Il n'y a pas de théâtre pour la séance récréative. Hé bien ! on a vite décidé de transformer, au jour de la fête, le dortoir des juvénistes en salle de spectacles provisoire; menuisiers et peintres improvisés créent une scène avec tous ses accessoires; le répertoire musical et dramatique est pauvre, hé bien ! des artistes surgissent et en si grand nombre qu'un programme á quatorze numéros, presque tous originaux, fut prêt huit jours avant la date fixée.
Cette date fut le 2 février. La journée s'ouvrit par le chant du Salve Regina du Centenaire, que toute la communauté chanta, pendant que le jubilaire s'avançait, entre le C. F. Visiteur et un F. Conseiller, vers une estrade installée près de l'autel. La Communion fut solennisée par des chants harmonieux. A neuf heures eut lieu la grand-messe. Un chœur, renforcé par la collaboration de plusieurs Frères des collèges voisins, interpréta la Messe Pontificale de Perosi. Après l'évangile, le célébrant surprit les assistants par une allocution où les belles pensées s'alliaient merveilleusement aux sentiments délicats que lui inspira sa vénération envers l'illustre jubilaire.
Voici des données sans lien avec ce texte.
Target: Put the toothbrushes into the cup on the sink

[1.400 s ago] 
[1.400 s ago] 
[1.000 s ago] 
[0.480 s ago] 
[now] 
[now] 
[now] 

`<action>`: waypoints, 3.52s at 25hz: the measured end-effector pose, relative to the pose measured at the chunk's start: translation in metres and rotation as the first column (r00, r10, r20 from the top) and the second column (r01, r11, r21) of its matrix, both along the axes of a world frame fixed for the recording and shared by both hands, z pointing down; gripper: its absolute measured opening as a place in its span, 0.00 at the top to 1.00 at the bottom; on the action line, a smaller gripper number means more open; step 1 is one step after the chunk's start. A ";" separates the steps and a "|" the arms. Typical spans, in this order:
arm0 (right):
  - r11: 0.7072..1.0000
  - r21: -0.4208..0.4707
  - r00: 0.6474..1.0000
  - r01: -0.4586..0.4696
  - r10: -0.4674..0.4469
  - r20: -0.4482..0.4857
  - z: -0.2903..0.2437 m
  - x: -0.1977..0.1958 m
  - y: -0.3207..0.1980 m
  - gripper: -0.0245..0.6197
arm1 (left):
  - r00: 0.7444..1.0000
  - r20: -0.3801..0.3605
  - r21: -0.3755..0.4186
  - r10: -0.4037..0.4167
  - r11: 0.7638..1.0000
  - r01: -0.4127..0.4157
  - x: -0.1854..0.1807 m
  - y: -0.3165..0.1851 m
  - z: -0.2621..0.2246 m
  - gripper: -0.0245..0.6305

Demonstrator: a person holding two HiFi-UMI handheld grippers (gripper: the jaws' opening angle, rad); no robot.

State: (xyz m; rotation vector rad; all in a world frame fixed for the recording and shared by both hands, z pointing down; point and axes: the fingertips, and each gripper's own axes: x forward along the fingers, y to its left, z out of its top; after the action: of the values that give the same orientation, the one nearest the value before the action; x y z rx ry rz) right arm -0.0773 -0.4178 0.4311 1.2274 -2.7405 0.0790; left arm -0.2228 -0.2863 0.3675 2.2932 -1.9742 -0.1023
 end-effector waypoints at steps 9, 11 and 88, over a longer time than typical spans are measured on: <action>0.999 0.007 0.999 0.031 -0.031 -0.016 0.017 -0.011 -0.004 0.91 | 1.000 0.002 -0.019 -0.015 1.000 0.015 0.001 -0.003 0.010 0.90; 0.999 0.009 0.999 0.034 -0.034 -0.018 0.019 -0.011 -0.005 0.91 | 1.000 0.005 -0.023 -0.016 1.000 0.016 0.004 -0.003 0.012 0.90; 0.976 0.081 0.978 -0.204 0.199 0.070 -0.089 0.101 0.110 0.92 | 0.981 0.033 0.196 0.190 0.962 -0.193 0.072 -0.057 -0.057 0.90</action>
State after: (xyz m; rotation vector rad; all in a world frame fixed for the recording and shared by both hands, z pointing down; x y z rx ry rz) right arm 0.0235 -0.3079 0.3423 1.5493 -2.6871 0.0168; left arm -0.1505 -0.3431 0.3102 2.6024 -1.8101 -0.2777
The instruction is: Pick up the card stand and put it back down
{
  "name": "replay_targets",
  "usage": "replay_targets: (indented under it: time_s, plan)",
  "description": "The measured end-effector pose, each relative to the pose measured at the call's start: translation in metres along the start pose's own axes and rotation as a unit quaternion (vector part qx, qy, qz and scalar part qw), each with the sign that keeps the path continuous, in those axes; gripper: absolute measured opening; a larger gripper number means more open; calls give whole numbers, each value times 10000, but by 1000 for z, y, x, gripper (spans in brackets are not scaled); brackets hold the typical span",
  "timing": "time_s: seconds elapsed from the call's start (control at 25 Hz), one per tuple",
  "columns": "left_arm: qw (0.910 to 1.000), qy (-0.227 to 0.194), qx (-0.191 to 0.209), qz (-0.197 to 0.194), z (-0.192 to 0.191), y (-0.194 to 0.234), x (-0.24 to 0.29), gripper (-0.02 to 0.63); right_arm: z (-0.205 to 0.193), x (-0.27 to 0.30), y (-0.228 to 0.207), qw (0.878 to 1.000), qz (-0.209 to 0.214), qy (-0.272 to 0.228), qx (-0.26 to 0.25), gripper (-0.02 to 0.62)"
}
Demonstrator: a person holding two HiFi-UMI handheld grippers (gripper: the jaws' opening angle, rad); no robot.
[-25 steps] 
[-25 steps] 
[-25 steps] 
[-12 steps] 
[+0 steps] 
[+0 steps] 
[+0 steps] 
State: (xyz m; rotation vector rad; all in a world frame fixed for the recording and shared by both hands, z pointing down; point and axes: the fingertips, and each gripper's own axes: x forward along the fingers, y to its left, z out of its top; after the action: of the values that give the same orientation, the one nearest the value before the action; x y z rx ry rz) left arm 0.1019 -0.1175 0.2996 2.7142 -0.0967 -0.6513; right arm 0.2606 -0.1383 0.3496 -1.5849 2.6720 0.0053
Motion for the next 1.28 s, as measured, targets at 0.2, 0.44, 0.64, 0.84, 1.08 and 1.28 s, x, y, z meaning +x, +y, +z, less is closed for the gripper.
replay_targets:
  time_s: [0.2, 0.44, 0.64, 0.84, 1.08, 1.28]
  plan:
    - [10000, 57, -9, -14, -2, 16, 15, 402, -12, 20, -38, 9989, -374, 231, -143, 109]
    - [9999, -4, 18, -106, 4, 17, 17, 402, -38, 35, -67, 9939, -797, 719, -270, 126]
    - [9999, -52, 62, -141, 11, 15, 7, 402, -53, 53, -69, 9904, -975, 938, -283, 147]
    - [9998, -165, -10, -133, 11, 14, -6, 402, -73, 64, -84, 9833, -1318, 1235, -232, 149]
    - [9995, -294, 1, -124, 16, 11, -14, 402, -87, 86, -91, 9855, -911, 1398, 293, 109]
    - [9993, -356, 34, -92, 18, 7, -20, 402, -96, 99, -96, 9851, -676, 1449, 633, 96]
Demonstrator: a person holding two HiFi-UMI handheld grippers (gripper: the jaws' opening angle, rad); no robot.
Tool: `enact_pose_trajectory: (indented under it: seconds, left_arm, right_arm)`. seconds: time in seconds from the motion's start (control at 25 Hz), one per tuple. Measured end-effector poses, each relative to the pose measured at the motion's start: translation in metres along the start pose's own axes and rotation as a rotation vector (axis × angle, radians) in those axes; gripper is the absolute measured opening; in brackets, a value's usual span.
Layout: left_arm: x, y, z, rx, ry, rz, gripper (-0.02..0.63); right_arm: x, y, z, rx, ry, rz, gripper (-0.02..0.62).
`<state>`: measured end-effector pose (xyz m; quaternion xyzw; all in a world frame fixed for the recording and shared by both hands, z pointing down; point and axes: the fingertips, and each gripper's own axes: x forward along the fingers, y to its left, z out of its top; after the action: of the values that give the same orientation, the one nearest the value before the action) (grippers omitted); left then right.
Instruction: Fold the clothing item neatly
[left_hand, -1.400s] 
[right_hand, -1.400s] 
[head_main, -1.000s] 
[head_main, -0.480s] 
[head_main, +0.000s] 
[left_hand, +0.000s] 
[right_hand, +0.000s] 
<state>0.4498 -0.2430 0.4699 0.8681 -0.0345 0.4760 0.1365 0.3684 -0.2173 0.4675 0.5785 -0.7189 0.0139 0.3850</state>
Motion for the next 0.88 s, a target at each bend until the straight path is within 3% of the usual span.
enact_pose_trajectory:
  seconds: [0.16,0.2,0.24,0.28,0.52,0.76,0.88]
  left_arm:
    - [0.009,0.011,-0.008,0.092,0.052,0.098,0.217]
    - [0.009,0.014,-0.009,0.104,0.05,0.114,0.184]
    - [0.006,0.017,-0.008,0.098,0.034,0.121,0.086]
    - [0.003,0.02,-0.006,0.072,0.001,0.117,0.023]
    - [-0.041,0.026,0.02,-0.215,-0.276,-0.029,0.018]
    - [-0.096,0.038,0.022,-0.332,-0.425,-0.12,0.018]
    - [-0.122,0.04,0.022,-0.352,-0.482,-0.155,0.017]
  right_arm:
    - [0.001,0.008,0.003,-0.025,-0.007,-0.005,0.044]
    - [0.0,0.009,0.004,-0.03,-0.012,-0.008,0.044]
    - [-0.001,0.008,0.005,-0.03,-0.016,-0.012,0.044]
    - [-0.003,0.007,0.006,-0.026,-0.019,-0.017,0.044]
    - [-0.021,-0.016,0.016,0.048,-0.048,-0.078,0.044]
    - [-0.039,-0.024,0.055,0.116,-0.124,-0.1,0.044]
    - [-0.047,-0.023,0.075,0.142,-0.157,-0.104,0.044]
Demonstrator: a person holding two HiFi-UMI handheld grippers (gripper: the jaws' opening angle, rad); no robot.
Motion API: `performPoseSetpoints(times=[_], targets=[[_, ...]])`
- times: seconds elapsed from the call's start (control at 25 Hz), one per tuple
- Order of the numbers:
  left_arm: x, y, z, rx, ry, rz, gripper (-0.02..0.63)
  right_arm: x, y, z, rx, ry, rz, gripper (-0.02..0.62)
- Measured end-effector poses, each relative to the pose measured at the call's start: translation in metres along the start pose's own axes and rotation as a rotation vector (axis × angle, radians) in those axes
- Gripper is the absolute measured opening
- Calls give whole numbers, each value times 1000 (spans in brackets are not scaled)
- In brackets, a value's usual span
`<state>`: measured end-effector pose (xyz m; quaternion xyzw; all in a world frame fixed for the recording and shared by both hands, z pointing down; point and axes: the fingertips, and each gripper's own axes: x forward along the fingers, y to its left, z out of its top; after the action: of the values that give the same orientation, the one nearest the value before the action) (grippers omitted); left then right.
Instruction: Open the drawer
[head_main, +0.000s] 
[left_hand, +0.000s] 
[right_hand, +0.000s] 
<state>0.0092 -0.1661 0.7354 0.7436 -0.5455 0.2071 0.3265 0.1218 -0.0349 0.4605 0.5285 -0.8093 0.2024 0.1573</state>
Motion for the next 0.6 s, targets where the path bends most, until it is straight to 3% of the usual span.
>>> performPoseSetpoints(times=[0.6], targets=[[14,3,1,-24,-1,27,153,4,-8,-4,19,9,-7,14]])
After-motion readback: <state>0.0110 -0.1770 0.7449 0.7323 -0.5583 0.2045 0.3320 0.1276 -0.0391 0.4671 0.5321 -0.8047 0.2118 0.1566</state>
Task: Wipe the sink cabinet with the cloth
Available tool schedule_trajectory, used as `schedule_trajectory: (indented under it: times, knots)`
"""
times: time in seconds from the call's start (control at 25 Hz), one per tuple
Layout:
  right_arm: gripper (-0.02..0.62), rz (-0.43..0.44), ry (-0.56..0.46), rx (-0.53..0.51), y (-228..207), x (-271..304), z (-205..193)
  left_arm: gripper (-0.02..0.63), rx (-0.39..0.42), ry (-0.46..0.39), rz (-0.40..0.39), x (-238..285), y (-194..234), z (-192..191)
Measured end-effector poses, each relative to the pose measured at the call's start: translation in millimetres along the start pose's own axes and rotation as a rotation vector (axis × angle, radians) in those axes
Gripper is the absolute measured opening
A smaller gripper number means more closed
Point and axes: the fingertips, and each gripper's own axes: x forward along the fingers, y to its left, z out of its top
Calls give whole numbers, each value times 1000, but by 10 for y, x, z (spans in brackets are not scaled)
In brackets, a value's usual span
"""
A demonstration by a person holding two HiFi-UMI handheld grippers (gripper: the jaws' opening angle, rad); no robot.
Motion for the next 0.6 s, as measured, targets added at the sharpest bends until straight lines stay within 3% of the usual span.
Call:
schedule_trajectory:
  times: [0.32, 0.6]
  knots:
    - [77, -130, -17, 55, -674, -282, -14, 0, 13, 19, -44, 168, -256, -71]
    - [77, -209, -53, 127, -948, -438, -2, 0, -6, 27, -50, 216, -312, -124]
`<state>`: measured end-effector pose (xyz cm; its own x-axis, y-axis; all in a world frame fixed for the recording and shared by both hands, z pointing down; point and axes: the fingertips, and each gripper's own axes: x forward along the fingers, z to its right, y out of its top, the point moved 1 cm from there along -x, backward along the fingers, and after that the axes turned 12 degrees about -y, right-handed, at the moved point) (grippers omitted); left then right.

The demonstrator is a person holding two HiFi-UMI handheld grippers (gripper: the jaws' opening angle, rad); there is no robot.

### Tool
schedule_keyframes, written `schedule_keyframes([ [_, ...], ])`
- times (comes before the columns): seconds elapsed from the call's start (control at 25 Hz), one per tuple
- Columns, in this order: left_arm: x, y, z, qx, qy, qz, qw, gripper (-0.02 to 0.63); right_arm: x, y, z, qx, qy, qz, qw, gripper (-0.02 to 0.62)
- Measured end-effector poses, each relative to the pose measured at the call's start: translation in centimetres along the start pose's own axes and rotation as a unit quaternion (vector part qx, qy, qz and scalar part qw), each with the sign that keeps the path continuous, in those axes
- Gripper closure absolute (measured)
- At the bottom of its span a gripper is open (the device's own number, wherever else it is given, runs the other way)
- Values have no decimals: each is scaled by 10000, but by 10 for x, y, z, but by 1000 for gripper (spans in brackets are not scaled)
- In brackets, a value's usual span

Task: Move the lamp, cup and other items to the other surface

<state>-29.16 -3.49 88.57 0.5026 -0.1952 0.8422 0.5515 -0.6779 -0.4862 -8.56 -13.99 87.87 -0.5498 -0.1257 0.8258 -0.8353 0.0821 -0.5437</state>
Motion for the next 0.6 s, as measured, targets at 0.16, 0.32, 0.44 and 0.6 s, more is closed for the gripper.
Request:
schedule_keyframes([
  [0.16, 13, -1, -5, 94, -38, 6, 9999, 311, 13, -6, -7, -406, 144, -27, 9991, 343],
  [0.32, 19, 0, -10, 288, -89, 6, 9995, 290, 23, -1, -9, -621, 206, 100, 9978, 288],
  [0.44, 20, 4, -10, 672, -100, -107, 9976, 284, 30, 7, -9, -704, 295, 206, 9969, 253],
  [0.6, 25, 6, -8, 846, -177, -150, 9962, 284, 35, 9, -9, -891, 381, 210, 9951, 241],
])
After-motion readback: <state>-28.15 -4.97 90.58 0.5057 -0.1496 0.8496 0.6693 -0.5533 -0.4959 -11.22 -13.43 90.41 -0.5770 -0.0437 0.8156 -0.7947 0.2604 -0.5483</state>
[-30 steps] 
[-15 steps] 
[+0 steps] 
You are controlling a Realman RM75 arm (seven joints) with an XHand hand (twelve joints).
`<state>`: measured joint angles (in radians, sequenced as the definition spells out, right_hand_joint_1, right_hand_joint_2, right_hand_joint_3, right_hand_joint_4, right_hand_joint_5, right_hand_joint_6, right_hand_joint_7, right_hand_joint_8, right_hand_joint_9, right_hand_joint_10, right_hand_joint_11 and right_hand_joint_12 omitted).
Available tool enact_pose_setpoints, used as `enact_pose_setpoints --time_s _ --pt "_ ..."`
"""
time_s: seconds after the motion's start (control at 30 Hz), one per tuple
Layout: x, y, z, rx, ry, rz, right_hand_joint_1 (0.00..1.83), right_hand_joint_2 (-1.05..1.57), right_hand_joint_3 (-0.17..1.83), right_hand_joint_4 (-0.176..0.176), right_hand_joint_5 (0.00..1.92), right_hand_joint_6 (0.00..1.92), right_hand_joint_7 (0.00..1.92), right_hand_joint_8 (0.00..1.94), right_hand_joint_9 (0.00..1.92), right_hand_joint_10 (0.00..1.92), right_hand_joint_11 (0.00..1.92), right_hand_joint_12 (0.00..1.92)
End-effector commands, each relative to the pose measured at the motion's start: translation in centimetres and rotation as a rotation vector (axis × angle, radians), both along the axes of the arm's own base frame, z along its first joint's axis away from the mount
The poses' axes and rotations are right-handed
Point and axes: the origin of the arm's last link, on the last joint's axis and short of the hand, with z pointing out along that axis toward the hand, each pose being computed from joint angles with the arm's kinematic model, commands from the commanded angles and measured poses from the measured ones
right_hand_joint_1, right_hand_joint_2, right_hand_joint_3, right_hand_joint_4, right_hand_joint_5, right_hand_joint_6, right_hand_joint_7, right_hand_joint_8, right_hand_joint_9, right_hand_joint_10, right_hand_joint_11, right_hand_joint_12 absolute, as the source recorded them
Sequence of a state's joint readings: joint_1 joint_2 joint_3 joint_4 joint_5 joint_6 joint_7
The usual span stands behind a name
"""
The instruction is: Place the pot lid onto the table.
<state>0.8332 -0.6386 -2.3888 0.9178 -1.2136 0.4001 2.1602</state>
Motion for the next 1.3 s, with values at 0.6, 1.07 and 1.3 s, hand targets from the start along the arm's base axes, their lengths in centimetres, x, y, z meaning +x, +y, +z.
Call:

A midi sonnant on se rend à un réfectoire que les juvénistes avaient installé à l'ombre d'une belle avenue de figuiers. Pendant le repas un gracieux conteur, considérant peut-être que l'art culinaire est plus utile que beau, régala l'imagination d'amusants récits qu'on célébra par des rires spontanés et des applaudissements bien mérités.
Peu après, l'illustre jubilaire fait son entrée au théâtre provisoire au milieu des vivats retentissants des Frères, novices, postulants et juvénistes. A la suite d'un chœur de circonstance, un Frère, disciple du héros, traduisit dans une forme magnifique les sentiments et les vœux de plus d'un millier de Frères, répartis un peu partout.
Alors vint un bouquet spirituel offert par tous les Frères du District.
Puis la séance se déroula avec un drame tiré de la vie édifiante du Fr. Job. En cinq actes fut retracé l'épisode le plus douloureux de la vie du cher jubilaire : la fuite de Barcelone, lors de la révolution de 1909. La représentation fit grandement plaisir aux spectateurs dont quelques-uns avaient pris part pour de bon aux péripéties mises en scène. Des numéros variés de musique et de déclamation achevèrent de remplir les trois heures que dura la séance. Tous furent exécutés avec art ; mais deux surtout méritent une mention toute spéciale : une belle romance interprétée par le C. F. Guillaume, ancien visiteur, et un dialogue chanté, dans lequel un juvéniste, récemment arrivé de notre collège du Callao, interrogeait avec beaucoup de grâce un jeune Frère à propos de la fête que l'on célébrait.
La journée s'acheva par un salut solennel, au cours duquel on chanta avec beaucoup de ferveur le Te Deum de la reconnaissance. — Ad multos annos!